Al empezar había sido algo puramente platónico. Dos viejos amigos que se veían para tomar una copa, compartir un almuerzo. Jeremy no había escondido que estaba casado, y por eso lo respetó.
No recordaba el momento en que registró por primera vez que quizá no todo le fuera bien en el matrimonio. Él siempre hablaba con orgullo de los logros profesionales de su mujer, pero se mostraba reticente sobre su relación personal, y poco a poco ella empezó a cuestionarse si ésta sería buena.
Y un día la llamó al trabajo y le preguntó casi con brusquedad si cenaba con él esa noche. Al llegar al restaurante, Olivia encontró una mesa iluminada por una vela y champán frío.
–Es mi cumpleaños –explicó con suavidad–. Por desgracia, mi esposa se encuentra demasiado ocupada preparando un caso para el tribunal y no pudo festejarlo conmigo. Gracias por regalarme tu tiempo, Livvy –durante la velada, Jeremy había hablado abiertamente por primera vez de su matrimonio–. Para María el trabajo es lo primero, segundo y tercero –dijo con amargura–. Ni siquiera estoy seguro de si yo voy en cuarto lugar.
–No puede ser verdad –había apoyado la mano en la suya–. Llevas casado tan poco tiempo. Debéis hablarlo… alcanzar algún tipo de compromiso…
–¿Cómo puedes hablar con alguien que ni siquiera reconoce la existencia de un problema? –había meneado la cabeza–. No estoy seguro de que tengamos un matrimonio –le rodeó los dedos con los suyos–. Tendría que haberte esperado a ti, Livvy. Lo sé ahora. Dime que no es demasiado tarde.
–Despierte, encanto –la voz estridente del taxista interrumpió con impaciencia su meditación–. ¿Quiere un taxi o no?
–Sí –colorada, le dio la dirección y subió la maleta al vehículo.
Apenas conocía Londres. Sus únicas visitas previas habían sido breves paseos turísticos siendo mucho más joven. Vivir allí sería muy distinto.
Estaba acostumbrada al tráfico pesado de Bristol, pero en nada se comparaba con el volumen de coches que veía. El taxi apenas avanzaba. Vender su coche había sido la decisión apropiada. No era capaz de imaginar el momento en que se atreviera a conducir por ese caos.
El ruido resultaba ensordecedor. Con decisión se dedicó a observar las tiendas a ambos lados de la calle. Supuso que llegaría el día en que las conocería como las de su propio pueblo, aunque en ese instante no le pareció factible.

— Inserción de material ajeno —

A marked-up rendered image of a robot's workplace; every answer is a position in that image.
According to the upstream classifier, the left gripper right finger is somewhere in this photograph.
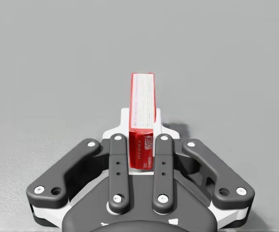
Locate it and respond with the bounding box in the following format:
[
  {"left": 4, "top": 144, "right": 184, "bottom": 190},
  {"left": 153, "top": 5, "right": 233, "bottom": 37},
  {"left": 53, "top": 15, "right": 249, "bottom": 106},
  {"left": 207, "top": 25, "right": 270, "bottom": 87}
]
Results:
[{"left": 152, "top": 108, "right": 255, "bottom": 215}]

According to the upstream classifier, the red carton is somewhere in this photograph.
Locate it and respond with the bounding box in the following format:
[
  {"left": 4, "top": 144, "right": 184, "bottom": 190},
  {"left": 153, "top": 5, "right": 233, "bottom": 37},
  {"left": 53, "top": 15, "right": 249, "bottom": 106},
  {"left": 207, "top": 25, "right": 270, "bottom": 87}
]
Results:
[{"left": 128, "top": 72, "right": 158, "bottom": 171}]

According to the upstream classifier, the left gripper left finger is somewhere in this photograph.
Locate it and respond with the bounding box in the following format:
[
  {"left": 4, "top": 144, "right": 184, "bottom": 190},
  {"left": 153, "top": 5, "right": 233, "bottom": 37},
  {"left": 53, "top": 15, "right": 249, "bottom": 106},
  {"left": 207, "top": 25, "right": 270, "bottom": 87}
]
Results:
[{"left": 26, "top": 107, "right": 131, "bottom": 215}]

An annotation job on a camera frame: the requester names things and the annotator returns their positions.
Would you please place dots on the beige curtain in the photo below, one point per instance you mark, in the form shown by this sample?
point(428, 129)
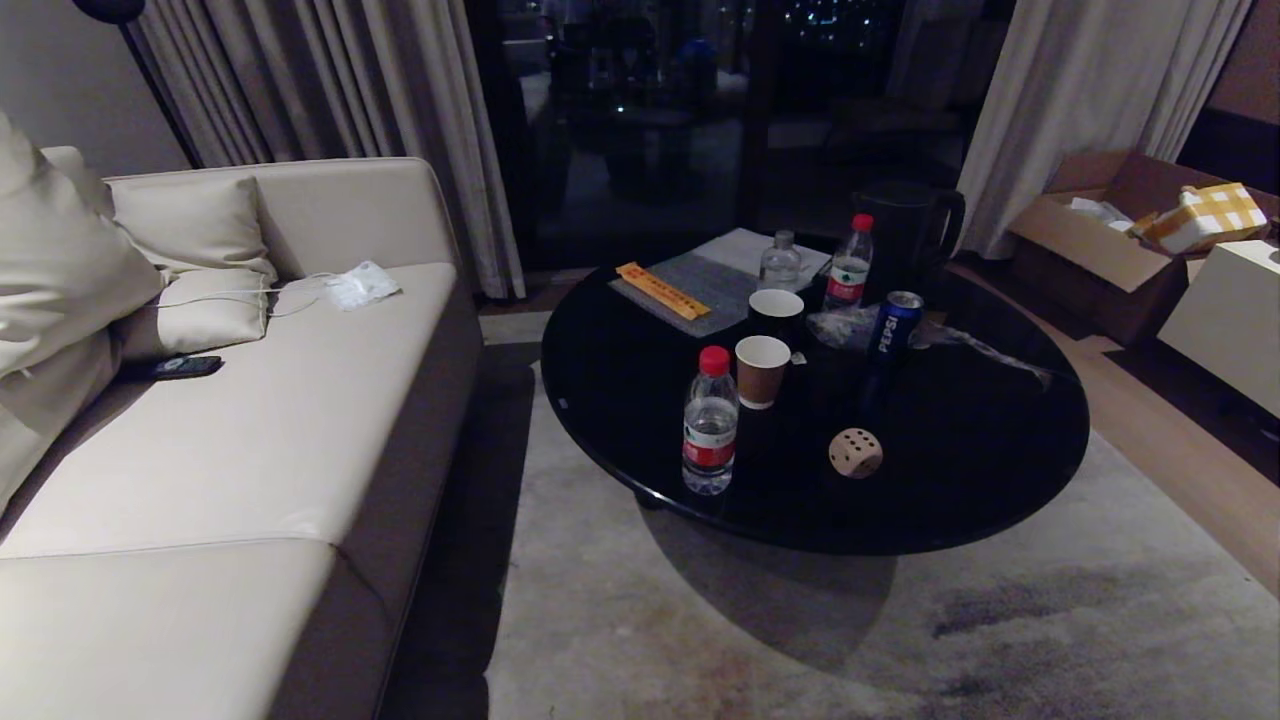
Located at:
point(340, 110)
point(1080, 90)

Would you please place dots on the black remote control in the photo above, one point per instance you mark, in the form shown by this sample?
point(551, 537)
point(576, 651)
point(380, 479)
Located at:
point(180, 367)

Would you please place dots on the round black coffee table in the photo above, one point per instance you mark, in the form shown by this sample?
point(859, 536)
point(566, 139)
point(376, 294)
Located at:
point(960, 440)

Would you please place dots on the brown cardboard box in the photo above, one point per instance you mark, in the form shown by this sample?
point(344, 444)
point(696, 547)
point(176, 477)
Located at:
point(1100, 255)

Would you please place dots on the black floor lamp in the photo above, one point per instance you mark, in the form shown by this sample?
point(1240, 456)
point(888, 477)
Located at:
point(140, 60)

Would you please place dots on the white crumpled paper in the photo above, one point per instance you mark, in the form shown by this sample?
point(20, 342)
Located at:
point(1100, 212)

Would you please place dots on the wooden die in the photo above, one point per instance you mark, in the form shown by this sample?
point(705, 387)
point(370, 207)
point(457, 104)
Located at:
point(856, 453)

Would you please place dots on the grey carpet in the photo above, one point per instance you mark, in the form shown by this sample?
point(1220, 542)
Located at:
point(900, 620)

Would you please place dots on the blue soda can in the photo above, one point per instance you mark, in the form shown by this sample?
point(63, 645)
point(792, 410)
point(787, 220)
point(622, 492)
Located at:
point(895, 325)

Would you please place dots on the orange chopstick sleeve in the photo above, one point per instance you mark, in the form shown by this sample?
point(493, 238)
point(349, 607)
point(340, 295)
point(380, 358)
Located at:
point(663, 290)

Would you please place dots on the small beige cushion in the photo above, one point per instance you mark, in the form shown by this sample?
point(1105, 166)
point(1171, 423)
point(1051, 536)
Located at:
point(195, 225)

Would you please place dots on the beige leather sofa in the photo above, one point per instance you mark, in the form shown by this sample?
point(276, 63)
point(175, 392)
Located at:
point(250, 430)

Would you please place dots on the black electric kettle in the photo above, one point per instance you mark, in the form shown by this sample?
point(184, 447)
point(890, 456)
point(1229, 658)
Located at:
point(905, 240)

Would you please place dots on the red-capped water bottle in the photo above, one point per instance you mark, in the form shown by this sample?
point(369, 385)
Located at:
point(710, 425)
point(849, 270)

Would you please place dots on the black paper cup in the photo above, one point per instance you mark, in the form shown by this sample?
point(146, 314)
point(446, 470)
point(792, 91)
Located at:
point(776, 315)

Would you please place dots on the clear plastic wrapper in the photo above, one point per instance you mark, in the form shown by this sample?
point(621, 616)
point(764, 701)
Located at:
point(845, 325)

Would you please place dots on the white paper sheet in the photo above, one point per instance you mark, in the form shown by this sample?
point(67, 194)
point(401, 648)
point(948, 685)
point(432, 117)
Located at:
point(745, 252)

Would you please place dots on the yellow checked gift box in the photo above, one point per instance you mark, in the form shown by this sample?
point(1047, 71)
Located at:
point(1205, 218)

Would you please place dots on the white face mask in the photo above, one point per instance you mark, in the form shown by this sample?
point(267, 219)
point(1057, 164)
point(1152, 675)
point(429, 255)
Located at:
point(362, 284)

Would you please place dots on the large beige cushion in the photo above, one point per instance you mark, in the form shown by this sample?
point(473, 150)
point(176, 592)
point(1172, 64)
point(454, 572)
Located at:
point(55, 260)

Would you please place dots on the brown paper cup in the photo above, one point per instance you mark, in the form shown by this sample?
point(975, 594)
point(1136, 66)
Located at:
point(762, 370)

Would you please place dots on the small clear glass bottle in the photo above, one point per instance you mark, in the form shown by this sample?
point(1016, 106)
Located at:
point(779, 264)

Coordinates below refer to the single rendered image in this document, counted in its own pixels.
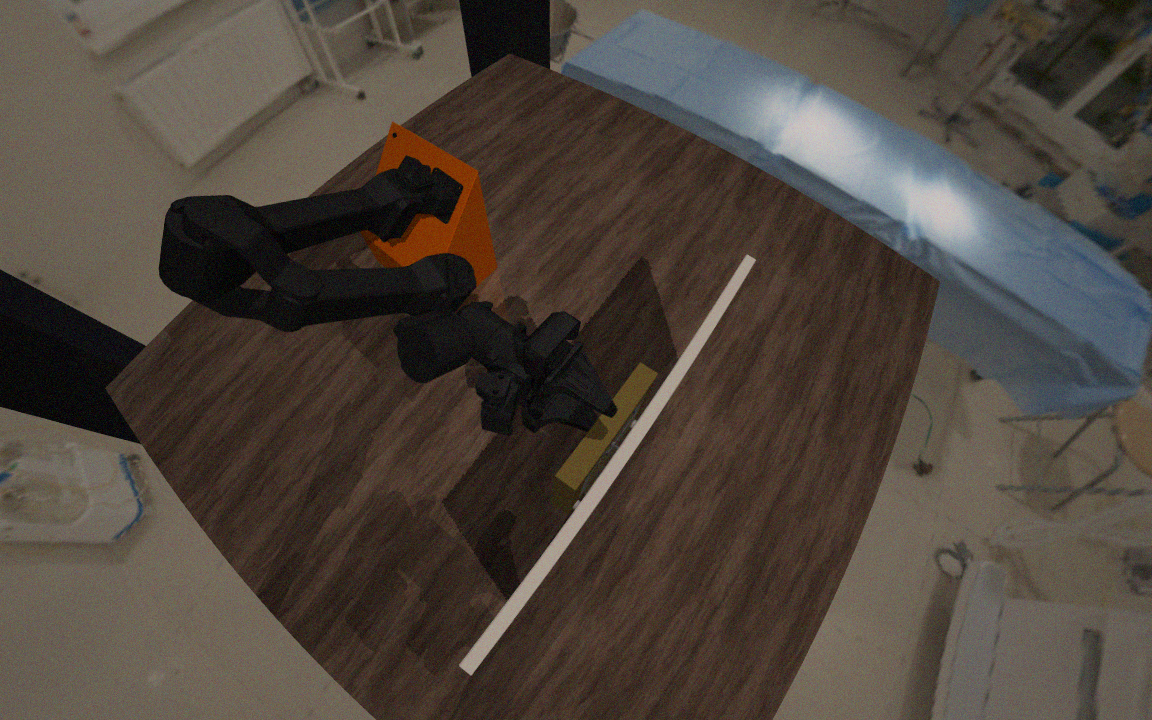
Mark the gold picture frame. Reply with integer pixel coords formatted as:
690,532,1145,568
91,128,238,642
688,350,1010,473
552,363,658,515

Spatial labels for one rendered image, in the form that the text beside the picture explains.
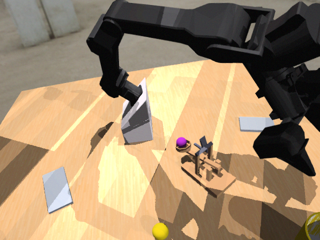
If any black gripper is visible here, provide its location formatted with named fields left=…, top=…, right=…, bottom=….
left=252, top=66, right=320, bottom=177

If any small wooden catapult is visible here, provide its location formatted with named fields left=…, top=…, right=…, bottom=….
left=175, top=136, right=236, bottom=198

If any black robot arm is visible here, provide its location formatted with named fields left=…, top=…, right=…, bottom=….
left=86, top=0, right=320, bottom=108

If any yellow ball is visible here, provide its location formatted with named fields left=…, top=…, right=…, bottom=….
left=152, top=222, right=169, bottom=240

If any purple ball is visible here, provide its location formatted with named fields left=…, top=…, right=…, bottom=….
left=176, top=137, right=187, bottom=148

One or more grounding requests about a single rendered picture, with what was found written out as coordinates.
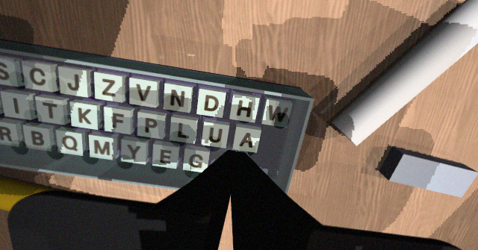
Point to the light grey rectangular block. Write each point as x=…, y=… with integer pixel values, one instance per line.
x=427, y=172

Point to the grey keyboard with white letter keys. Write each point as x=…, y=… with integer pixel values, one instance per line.
x=131, y=122

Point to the yellow stylus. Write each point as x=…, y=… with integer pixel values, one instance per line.
x=13, y=191

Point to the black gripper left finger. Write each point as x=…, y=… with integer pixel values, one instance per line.
x=191, y=218

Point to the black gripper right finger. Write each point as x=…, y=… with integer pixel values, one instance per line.
x=264, y=217

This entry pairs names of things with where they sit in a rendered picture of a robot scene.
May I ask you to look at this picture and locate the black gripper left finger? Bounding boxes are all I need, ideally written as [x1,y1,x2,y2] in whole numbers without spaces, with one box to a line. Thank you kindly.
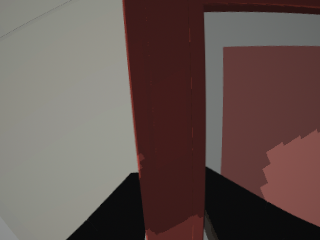
[65,172,145,240]

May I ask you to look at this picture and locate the dark red picture frame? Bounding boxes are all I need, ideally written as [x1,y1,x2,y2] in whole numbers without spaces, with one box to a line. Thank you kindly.
[121,0,320,240]

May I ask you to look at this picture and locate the grey flat board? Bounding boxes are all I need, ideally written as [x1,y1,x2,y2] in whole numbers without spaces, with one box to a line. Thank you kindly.
[0,0,139,240]

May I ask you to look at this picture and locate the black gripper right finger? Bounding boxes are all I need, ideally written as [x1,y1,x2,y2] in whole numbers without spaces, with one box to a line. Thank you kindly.
[204,167,320,240]

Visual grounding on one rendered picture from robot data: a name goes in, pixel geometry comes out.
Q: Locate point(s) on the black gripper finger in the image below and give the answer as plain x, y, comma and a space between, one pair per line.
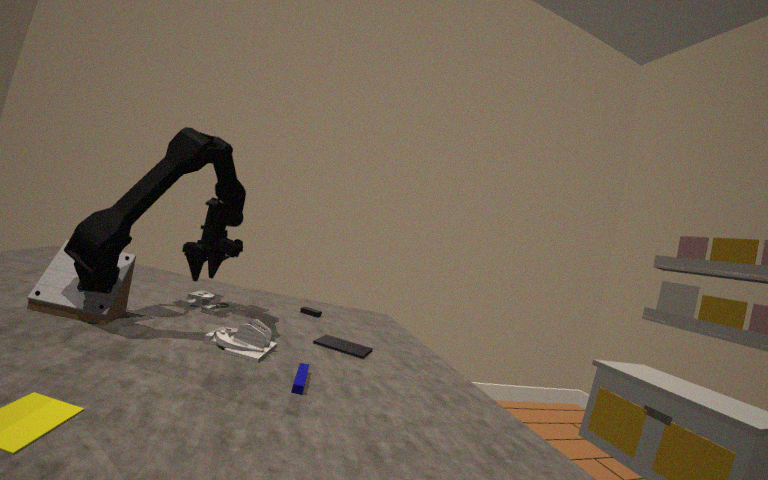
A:
195, 264
214, 263

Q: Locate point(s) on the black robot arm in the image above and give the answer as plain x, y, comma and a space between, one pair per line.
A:
97, 241

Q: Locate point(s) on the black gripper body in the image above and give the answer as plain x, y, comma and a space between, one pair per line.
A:
203, 247

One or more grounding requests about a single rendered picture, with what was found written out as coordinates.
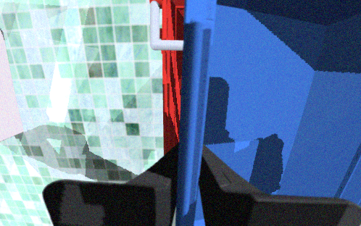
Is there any red plastic tray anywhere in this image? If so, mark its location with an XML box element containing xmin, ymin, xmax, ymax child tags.
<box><xmin>149</xmin><ymin>0</ymin><xmax>185</xmax><ymax>155</ymax></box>

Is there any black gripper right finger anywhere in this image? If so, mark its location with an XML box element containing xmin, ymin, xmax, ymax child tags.
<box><xmin>199</xmin><ymin>144</ymin><xmax>361</xmax><ymax>226</ymax></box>

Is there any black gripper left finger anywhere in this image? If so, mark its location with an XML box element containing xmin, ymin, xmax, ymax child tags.
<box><xmin>42</xmin><ymin>143</ymin><xmax>179</xmax><ymax>226</ymax></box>

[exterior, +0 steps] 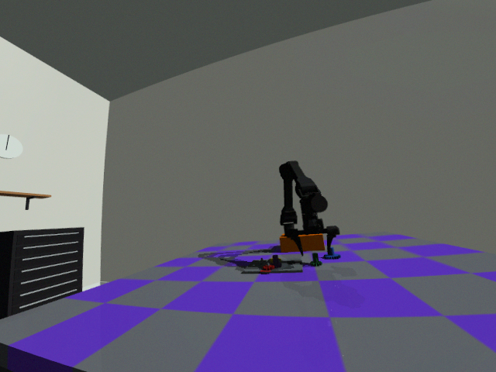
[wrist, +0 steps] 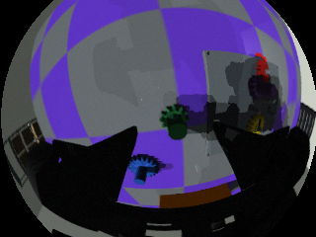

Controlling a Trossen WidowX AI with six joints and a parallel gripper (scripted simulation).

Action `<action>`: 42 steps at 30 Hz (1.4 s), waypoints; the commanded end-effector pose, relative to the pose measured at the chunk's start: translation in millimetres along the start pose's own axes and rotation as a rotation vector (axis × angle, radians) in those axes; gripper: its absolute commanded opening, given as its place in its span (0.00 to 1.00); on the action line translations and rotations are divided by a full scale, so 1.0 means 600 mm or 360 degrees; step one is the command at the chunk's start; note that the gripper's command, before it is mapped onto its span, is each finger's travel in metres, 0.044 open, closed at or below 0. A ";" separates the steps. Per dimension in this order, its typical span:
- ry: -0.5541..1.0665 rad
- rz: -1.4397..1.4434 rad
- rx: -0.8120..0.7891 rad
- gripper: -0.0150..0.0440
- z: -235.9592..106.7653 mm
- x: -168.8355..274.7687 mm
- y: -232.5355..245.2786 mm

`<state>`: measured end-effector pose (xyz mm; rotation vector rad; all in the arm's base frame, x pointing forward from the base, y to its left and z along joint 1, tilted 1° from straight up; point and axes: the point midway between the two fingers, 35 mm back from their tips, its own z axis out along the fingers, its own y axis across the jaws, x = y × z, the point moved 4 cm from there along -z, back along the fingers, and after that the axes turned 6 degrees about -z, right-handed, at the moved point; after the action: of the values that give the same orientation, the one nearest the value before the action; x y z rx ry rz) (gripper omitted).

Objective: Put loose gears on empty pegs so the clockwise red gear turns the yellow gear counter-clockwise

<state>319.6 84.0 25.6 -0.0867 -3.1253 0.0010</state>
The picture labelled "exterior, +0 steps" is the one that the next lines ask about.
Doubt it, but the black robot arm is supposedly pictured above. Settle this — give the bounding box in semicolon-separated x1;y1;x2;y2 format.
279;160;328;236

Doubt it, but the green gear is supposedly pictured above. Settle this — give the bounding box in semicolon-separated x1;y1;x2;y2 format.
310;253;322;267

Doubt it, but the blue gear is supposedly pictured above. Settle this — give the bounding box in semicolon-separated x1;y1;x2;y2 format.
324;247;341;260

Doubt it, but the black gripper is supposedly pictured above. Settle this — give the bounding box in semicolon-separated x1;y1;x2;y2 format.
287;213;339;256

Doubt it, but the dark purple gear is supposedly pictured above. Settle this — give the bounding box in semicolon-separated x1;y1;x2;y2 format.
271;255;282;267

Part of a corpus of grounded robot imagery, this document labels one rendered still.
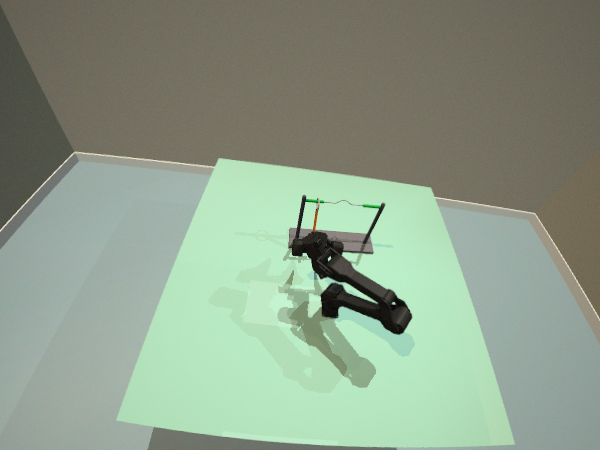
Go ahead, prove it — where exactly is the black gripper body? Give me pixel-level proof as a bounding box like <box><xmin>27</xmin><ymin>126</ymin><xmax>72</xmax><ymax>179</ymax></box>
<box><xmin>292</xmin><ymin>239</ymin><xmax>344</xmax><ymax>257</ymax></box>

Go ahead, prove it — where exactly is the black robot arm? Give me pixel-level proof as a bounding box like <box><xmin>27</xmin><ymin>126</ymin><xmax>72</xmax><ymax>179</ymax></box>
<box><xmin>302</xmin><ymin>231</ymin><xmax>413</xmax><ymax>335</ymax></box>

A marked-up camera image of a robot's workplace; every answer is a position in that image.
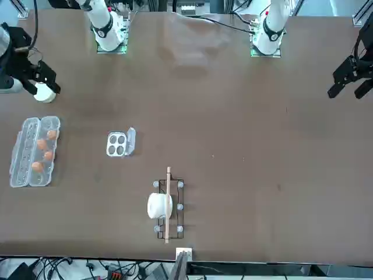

Quiso preguntarle al taxista dónde estaban, pero el único comentario que hizo sobre el tiempo había sido recibido con un monosílabo, así que guardó silencio.
Las tiendas dieron sitio a casas, grandes y sólidas, con entradas impresionantes y un inconfundible aire de riqueza.
Olivia sintió un nudo en la garganta. No podía faltar mucho. Al rato el taxi entró en una calle de altas casas blancas con unos escalones de piedra y barandillas en la parte frontal.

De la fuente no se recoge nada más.